Jesus did demand total commitment from his disciples. Today, we might call it taking the plunge, leaping into the unknown, driving off the cliff. He wanted to fill up their lives. He passionately called listeners to surrender unconditionally to the will of God. He beckoned converts to abandon their lifestyles and follow Him.

What was behind this extreme, demanding discipleship? Jesus wasn’t trying to look good. He wasn’t merely offering the world an alternative religion. He was the Mighty God in Christ reconciling the world to Himself! His mission possessed Him in total. His road took Him to Bethany of ascension, but only by way of Gethsemane and Calvary . For Jesus, it was gore before glory, cross before crown, thorns before the throne, agony before ecstasy.

Beware of “lesser forms” of faith. They may look, taste, feel and smell similar, but they have been watered down. Paul wrote, “But mark this: There will be terrible times in the last days. People will be… lovers of pleasure rather than lovers of God—-having a form of godliness but denying its power. Have nothing to do with them.” 2 Timothy 3:1-5 (NIV)

Practicing Apostolic Christianity will sting. It requires careful attention to details. It cuts into convenience and pleasure. It may sometimes seem too much, too strong or too powerful. But no one can honestly read the Bible and legitimately come away with a playful, casual or a “don’t worry” attitude. We do indeed have some things to concern us. “And if the righteous scarcely be saved, where shall the ungodly and the sinner appear? Wherefore let them that suffer according to the will of God commit the keeping of their souls to him in well doing, as unto a faithful Creator.” 1 Peter 4:18-19.

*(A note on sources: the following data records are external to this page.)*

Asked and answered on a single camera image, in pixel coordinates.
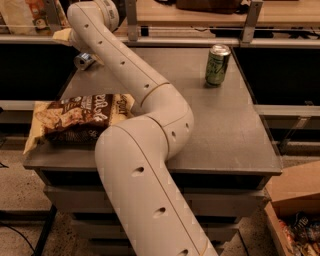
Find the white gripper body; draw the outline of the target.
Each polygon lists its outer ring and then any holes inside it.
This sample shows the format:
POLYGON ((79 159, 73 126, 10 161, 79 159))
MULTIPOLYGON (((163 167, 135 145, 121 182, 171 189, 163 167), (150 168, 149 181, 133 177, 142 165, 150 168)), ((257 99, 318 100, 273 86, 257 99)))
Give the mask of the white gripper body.
POLYGON ((70 44, 80 52, 87 52, 87 44, 82 40, 82 38, 75 32, 72 31, 69 36, 70 44))

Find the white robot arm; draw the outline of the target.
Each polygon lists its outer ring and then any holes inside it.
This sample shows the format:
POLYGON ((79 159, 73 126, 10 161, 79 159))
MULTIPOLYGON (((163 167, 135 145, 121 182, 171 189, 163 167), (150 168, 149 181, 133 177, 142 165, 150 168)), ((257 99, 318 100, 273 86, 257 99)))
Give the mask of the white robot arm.
POLYGON ((69 28, 53 38, 94 53, 140 106, 141 115, 107 128, 95 147, 97 170, 137 256, 218 256, 166 162, 194 127, 189 104, 161 74, 113 34, 112 0, 73 3, 69 28))

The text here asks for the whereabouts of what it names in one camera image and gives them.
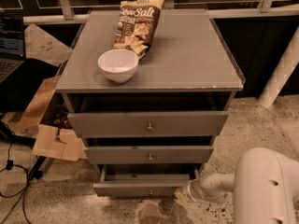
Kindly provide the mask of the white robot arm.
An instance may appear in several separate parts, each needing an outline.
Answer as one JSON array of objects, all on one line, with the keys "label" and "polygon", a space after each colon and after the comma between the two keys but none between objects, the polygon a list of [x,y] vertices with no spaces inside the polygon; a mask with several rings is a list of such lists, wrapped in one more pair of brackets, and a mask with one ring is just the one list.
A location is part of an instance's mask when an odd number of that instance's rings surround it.
[{"label": "white robot arm", "polygon": [[189,202],[224,203],[230,194],[234,224],[296,224],[299,161],[256,147],[239,158],[232,174],[204,174],[175,191]]}]

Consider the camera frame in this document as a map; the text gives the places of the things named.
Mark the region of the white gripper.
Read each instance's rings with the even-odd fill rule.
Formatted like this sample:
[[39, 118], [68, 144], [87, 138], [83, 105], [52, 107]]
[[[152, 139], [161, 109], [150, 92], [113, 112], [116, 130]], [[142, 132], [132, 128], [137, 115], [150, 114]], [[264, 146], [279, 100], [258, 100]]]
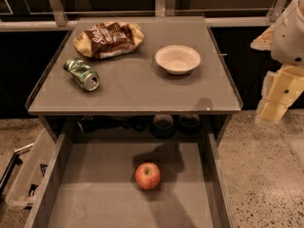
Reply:
[[304, 92], [304, 0], [292, 0], [250, 47], [271, 50], [272, 58], [285, 64], [267, 72], [256, 109], [257, 124], [276, 124]]

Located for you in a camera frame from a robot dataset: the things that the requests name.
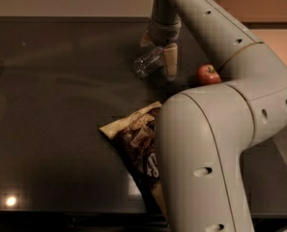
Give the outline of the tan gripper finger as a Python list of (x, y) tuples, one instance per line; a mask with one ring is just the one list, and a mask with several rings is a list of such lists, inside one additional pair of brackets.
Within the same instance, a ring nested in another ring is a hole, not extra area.
[(140, 40), (140, 46), (141, 47), (146, 47), (146, 46), (149, 46), (151, 43), (152, 43), (151, 36), (150, 36), (149, 32), (146, 31), (143, 34), (142, 39)]
[(177, 75), (178, 46), (175, 43), (168, 44), (163, 50), (163, 66), (166, 78), (171, 81)]

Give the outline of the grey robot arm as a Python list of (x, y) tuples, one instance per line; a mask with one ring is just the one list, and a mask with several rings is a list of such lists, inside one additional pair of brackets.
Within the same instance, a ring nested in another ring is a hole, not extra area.
[(221, 83), (168, 99), (156, 122), (160, 182), (171, 232), (254, 232), (242, 152), (287, 125), (287, 67), (214, 0), (154, 0), (155, 44), (185, 25)]

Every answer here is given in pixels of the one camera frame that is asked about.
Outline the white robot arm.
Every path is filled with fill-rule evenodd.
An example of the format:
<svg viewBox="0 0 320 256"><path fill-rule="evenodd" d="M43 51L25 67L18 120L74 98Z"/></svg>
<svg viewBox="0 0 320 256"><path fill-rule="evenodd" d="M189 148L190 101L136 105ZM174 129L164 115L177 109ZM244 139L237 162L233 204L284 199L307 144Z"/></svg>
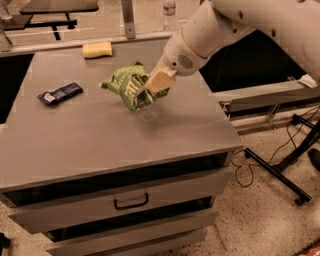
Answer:
<svg viewBox="0 0 320 256"><path fill-rule="evenodd" d="M260 31L320 81L318 0L204 0L168 40L145 87L158 93L201 69L220 49Z"/></svg>

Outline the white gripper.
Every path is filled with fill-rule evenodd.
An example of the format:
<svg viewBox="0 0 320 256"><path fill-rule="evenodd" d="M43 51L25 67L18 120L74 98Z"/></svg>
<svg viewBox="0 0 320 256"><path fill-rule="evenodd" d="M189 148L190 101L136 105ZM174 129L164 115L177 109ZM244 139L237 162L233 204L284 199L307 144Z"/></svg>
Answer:
<svg viewBox="0 0 320 256"><path fill-rule="evenodd" d="M165 45L163 55L156 65L157 70L151 72L145 88L152 93L168 89L176 83L176 75L192 75L207 62L207 57L201 57L192 50L180 29Z"/></svg>

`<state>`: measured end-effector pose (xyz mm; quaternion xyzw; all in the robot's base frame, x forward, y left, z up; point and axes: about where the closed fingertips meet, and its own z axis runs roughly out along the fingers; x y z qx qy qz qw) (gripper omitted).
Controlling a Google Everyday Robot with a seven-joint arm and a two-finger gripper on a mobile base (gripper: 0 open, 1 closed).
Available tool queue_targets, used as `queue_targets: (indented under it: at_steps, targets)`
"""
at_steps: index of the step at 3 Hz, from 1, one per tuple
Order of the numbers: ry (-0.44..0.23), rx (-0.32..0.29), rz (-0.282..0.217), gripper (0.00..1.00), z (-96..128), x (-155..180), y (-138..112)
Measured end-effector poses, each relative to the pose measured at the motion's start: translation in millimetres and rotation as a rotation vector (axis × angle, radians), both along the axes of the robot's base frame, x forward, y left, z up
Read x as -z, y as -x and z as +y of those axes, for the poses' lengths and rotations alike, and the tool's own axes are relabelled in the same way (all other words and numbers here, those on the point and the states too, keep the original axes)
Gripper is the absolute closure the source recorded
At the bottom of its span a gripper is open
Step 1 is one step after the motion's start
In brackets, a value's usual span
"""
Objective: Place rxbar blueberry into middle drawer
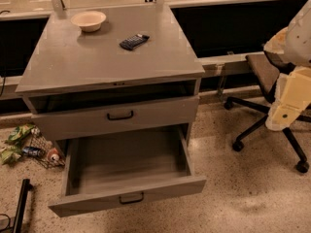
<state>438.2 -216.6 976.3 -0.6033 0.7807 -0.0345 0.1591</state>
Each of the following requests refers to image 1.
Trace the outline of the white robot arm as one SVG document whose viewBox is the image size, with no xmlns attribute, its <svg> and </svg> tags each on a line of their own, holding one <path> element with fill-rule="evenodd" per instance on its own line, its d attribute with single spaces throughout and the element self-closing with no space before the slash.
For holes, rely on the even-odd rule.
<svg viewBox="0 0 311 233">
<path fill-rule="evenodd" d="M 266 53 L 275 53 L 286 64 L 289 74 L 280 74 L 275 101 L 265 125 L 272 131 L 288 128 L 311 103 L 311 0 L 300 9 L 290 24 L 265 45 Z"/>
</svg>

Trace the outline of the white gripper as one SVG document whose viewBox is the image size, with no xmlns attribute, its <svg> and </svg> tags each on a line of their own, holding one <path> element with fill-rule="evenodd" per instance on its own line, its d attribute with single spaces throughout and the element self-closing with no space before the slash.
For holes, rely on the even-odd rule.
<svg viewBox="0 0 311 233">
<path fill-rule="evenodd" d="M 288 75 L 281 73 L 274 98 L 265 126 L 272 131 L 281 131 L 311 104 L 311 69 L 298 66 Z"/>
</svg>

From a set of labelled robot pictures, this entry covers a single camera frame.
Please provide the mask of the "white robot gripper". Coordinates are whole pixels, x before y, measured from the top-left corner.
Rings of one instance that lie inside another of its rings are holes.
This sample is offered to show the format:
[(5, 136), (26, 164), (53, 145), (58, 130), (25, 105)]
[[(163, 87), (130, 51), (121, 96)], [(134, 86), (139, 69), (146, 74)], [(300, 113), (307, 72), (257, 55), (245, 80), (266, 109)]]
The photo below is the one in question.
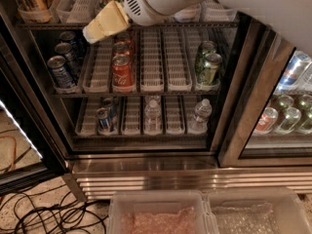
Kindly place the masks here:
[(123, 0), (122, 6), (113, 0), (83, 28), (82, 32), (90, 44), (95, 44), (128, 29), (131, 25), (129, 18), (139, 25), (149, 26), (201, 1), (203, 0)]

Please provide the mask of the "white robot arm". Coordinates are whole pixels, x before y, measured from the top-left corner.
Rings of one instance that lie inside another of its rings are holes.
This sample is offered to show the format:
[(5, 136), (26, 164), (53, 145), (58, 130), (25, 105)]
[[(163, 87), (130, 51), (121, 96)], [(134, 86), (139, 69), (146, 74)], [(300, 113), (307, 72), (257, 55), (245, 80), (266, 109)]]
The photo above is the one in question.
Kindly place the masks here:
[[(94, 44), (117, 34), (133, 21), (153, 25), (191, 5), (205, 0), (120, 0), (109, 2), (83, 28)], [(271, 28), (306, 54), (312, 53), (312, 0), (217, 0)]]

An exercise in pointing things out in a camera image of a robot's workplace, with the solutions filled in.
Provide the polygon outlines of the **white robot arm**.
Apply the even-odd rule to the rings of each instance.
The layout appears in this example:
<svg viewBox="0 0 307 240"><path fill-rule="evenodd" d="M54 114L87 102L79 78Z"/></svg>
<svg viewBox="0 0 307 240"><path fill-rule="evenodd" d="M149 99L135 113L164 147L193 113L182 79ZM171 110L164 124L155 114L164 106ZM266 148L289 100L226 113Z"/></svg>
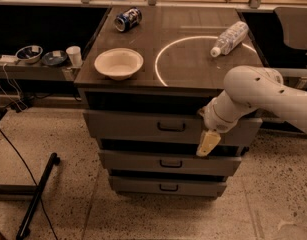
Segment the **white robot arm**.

Many years ago, Dietrich Bonhoeffer warned the church about “cheap grace.” He said, “Cheap grace is the deadly enemy of our church. We are fighting today for a costly grace.”  The warning has largely gone unheeded.  As the end time approaches and the battle for our faith heats up, the surest road to victory continues to be concentrated, not diluted Christianity. Forget the flashy colors on the bottle. Read the label. It’s not the packaging on the outside, but the bona fide stuff on the inside that counts.